- _Task item_:
From the first line to the last, retype the data below exactly.
[[ Data, beginning ]]
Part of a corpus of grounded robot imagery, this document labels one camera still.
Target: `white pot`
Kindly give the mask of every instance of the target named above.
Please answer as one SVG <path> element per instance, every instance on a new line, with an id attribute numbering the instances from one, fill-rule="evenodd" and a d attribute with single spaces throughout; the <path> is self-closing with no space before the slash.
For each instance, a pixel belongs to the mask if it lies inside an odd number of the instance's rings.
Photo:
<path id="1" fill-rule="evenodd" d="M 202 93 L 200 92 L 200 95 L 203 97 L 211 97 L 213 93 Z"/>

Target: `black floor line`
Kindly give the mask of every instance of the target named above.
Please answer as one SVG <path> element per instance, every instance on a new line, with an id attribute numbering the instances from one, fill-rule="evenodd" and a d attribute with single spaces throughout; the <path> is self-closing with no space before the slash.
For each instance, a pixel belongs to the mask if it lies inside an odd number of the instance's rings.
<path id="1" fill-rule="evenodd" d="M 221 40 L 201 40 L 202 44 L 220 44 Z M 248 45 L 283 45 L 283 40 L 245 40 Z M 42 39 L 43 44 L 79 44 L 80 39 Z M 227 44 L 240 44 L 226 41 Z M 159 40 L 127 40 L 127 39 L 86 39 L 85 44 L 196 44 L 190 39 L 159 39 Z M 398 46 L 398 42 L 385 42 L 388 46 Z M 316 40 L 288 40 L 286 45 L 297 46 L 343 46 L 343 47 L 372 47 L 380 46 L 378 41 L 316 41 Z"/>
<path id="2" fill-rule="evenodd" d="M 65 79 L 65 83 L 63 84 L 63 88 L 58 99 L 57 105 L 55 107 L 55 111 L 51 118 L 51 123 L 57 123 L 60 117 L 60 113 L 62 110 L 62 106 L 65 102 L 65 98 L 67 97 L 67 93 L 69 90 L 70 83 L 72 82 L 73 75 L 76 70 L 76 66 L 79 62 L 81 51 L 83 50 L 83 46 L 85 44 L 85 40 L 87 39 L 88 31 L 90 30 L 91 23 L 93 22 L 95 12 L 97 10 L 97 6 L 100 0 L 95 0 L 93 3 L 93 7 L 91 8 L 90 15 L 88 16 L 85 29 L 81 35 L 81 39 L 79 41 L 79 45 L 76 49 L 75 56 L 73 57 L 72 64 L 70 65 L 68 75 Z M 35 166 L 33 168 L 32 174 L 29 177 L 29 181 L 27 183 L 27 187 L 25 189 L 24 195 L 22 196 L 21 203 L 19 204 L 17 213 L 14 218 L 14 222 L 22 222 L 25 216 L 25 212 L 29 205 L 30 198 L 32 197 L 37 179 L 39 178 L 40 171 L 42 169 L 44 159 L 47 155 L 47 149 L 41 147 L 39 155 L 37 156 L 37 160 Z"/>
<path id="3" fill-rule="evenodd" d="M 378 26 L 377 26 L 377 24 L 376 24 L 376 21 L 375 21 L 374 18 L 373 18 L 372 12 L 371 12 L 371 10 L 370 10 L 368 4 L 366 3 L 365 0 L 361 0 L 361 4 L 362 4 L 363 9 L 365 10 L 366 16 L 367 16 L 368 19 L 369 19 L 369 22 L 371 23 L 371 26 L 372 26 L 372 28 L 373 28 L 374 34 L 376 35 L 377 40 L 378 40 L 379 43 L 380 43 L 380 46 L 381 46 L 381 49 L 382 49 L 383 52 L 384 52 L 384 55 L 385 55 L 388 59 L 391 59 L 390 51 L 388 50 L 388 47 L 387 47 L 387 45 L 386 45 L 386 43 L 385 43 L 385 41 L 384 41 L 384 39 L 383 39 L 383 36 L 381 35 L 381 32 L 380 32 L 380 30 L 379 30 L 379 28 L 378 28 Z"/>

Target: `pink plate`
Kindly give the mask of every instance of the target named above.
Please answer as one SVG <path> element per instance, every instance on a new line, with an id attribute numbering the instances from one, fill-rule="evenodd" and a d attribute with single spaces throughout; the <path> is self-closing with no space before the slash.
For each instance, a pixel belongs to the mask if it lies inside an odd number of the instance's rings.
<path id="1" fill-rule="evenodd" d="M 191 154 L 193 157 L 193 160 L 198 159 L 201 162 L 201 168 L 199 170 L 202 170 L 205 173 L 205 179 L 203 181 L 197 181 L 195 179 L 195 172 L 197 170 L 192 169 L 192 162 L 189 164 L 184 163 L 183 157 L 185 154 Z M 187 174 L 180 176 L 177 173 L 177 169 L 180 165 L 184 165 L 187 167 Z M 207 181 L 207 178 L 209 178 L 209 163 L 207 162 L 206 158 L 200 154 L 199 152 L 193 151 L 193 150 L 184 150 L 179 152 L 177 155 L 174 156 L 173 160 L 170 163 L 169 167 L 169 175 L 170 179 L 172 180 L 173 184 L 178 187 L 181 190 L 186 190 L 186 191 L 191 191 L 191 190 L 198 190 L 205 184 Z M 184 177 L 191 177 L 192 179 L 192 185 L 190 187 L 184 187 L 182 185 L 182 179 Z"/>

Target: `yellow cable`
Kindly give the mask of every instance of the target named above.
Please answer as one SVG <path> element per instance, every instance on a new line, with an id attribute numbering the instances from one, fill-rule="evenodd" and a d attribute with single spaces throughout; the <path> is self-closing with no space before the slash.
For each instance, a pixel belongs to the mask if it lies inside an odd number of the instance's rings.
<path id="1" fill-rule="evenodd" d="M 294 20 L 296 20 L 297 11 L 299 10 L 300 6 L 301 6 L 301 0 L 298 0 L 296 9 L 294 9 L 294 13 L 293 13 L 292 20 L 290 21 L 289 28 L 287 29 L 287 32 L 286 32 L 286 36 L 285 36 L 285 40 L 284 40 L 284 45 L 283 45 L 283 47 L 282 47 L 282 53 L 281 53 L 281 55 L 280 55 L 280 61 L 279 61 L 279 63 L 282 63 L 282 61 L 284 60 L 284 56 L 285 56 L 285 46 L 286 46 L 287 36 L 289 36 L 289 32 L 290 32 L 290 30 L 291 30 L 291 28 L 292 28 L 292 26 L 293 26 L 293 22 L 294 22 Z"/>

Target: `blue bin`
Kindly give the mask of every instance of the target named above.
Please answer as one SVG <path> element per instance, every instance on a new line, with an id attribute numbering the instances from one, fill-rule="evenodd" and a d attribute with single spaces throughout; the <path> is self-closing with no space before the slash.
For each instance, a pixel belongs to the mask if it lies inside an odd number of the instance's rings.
[[ Data, end ]]
- _Answer section_:
Part of a corpus of grounded robot imagery, this document labels one camera still.
Target: `white pot`
Kindly give the mask of every instance of the target named above.
Please answer as one SVG <path> element per instance, every instance on a new line, with an id attribute numbering the instances from one, fill-rule="evenodd" and a d attribute with single spaces throughout; the <path> is self-closing with no space before the slash.
For each instance, a pixel belongs to the mask if it lies inside an odd number of the instance's rings.
Photo:
<path id="1" fill-rule="evenodd" d="M 202 93 L 200 92 L 200 95 L 203 97 L 211 97 L 213 93 Z"/>

Target: `black floor line`
Kindly give the mask of every instance of the target named above.
Please answer as one SVG <path> element per instance, every instance on a new line, with an id attribute numbering the instances from one, fill-rule="evenodd" and a d attribute with single spaces throughout; the <path> is self-closing with no space before the slash.
For each instance, a pixel belongs to the mask if it lies inside an odd number of the instance's rings.
<path id="1" fill-rule="evenodd" d="M 221 40 L 201 40 L 202 44 L 220 44 Z M 248 45 L 283 45 L 283 40 L 245 40 Z M 42 39 L 43 44 L 79 44 L 80 39 Z M 227 44 L 240 44 L 226 41 Z M 159 40 L 127 40 L 127 39 L 86 39 L 85 44 L 196 44 L 190 39 L 159 39 Z M 398 46 L 398 42 L 385 42 L 388 46 Z M 316 40 L 288 40 L 286 45 L 297 46 L 343 46 L 343 47 L 372 47 L 380 46 L 378 41 L 316 41 Z"/>
<path id="2" fill-rule="evenodd" d="M 65 79 L 65 83 L 63 84 L 63 88 L 58 99 L 57 105 L 55 107 L 55 111 L 51 118 L 51 123 L 57 123 L 60 117 L 60 113 L 62 110 L 62 106 L 65 102 L 65 98 L 67 97 L 67 93 L 69 90 L 70 83 L 72 82 L 73 75 L 76 70 L 76 66 L 79 62 L 81 51 L 83 50 L 83 46 L 85 44 L 85 40 L 87 39 L 88 31 L 90 30 L 91 23 L 93 22 L 95 12 L 97 10 L 97 6 L 100 0 L 95 0 L 93 3 L 93 7 L 91 8 L 90 15 L 88 16 L 85 29 L 81 35 L 81 39 L 79 41 L 79 45 L 76 49 L 75 56 L 73 57 L 72 64 L 70 65 L 68 75 Z M 35 166 L 33 168 L 32 174 L 29 177 L 29 181 L 27 183 L 27 187 L 25 189 L 24 195 L 22 196 L 21 203 L 19 204 L 17 213 L 14 218 L 14 222 L 22 222 L 25 216 L 25 212 L 29 205 L 30 198 L 32 197 L 37 179 L 39 178 L 40 171 L 42 169 L 44 159 L 47 155 L 47 149 L 41 147 L 39 155 L 37 156 L 37 160 Z"/>
<path id="3" fill-rule="evenodd" d="M 378 26 L 377 26 L 377 24 L 376 24 L 376 21 L 375 21 L 374 18 L 373 18 L 372 12 L 371 12 L 371 10 L 370 10 L 368 4 L 366 3 L 365 0 L 361 0 L 361 4 L 362 4 L 363 9 L 365 10 L 366 16 L 367 16 L 368 19 L 369 19 L 369 22 L 371 23 L 371 26 L 372 26 L 372 28 L 373 28 L 374 34 L 376 35 L 377 40 L 378 40 L 379 43 L 380 43 L 380 46 L 381 46 L 381 49 L 382 49 L 383 52 L 384 52 L 384 55 L 385 55 L 388 59 L 391 59 L 390 51 L 388 50 L 388 47 L 387 47 L 387 45 L 386 45 L 386 43 L 385 43 L 385 41 L 384 41 L 384 39 L 383 39 L 383 36 L 381 35 L 381 32 L 380 32 L 380 30 L 379 30 L 379 28 L 378 28 Z"/>

Target: `pink plate`
Kindly give the mask of every instance of the target named above.
Please answer as one SVG <path> element per instance, every instance on a new line, with an id attribute numbering the instances from one, fill-rule="evenodd" and a d attribute with single spaces throughout; the <path> is self-closing with no space before the slash.
For each instance, a pixel belongs to the mask if it lies inside an odd number of the instance's rings.
<path id="1" fill-rule="evenodd" d="M 191 154 L 193 157 L 193 160 L 198 159 L 201 162 L 201 168 L 199 170 L 202 170 L 205 173 L 205 179 L 203 181 L 197 181 L 195 179 L 195 172 L 197 170 L 192 169 L 192 162 L 189 164 L 184 163 L 183 157 L 185 154 Z M 187 174 L 180 176 L 177 173 L 177 169 L 180 165 L 184 165 L 187 167 Z M 207 181 L 207 178 L 209 178 L 209 163 L 207 162 L 206 158 L 200 154 L 199 152 L 193 151 L 193 150 L 184 150 L 179 152 L 177 155 L 174 156 L 173 160 L 170 163 L 169 167 L 169 175 L 170 179 L 172 180 L 173 184 L 178 187 L 181 190 L 186 190 L 186 191 L 191 191 L 191 190 L 198 190 L 205 184 Z M 184 177 L 191 177 L 192 179 L 192 185 L 190 187 L 184 187 L 182 185 L 182 179 Z"/>

Target: `yellow cable`
Kindly give the mask of every instance of the target named above.
Please answer as one SVG <path> element per instance, every instance on a new line, with an id attribute numbering the instances from one, fill-rule="evenodd" and a d attribute with single spaces throughout; the <path> is self-closing with no space before the slash.
For each instance, a pixel belongs to the mask if it lies inside an odd number of the instance's rings.
<path id="1" fill-rule="evenodd" d="M 294 20 L 296 20 L 297 11 L 299 10 L 300 6 L 301 6 L 301 0 L 298 0 L 296 9 L 294 9 L 294 13 L 293 13 L 292 20 L 290 21 L 289 28 L 287 29 L 287 32 L 286 32 L 286 36 L 285 36 L 285 40 L 284 40 L 284 45 L 283 45 L 283 47 L 282 47 L 282 53 L 281 53 L 281 55 L 280 55 L 280 61 L 279 61 L 279 63 L 282 63 L 282 61 L 284 60 L 284 56 L 285 56 L 285 46 L 286 46 L 287 36 L 289 36 L 289 32 L 290 32 L 290 30 L 291 30 L 291 28 L 292 28 L 292 26 L 293 26 L 293 22 L 294 22 Z"/>

Target: `blue bin`
Kindly give the mask of every instance of the target named above.
Please answer as one SVG <path> element per instance, every instance on a new line, with an id attribute numbering the instances from one, fill-rule="evenodd" and a d attribute with single spaces throughout; the <path> is self-closing with no space before the slash.
For each instance, a pixel belongs to the mask if it lies inside an odd number of the instance's rings.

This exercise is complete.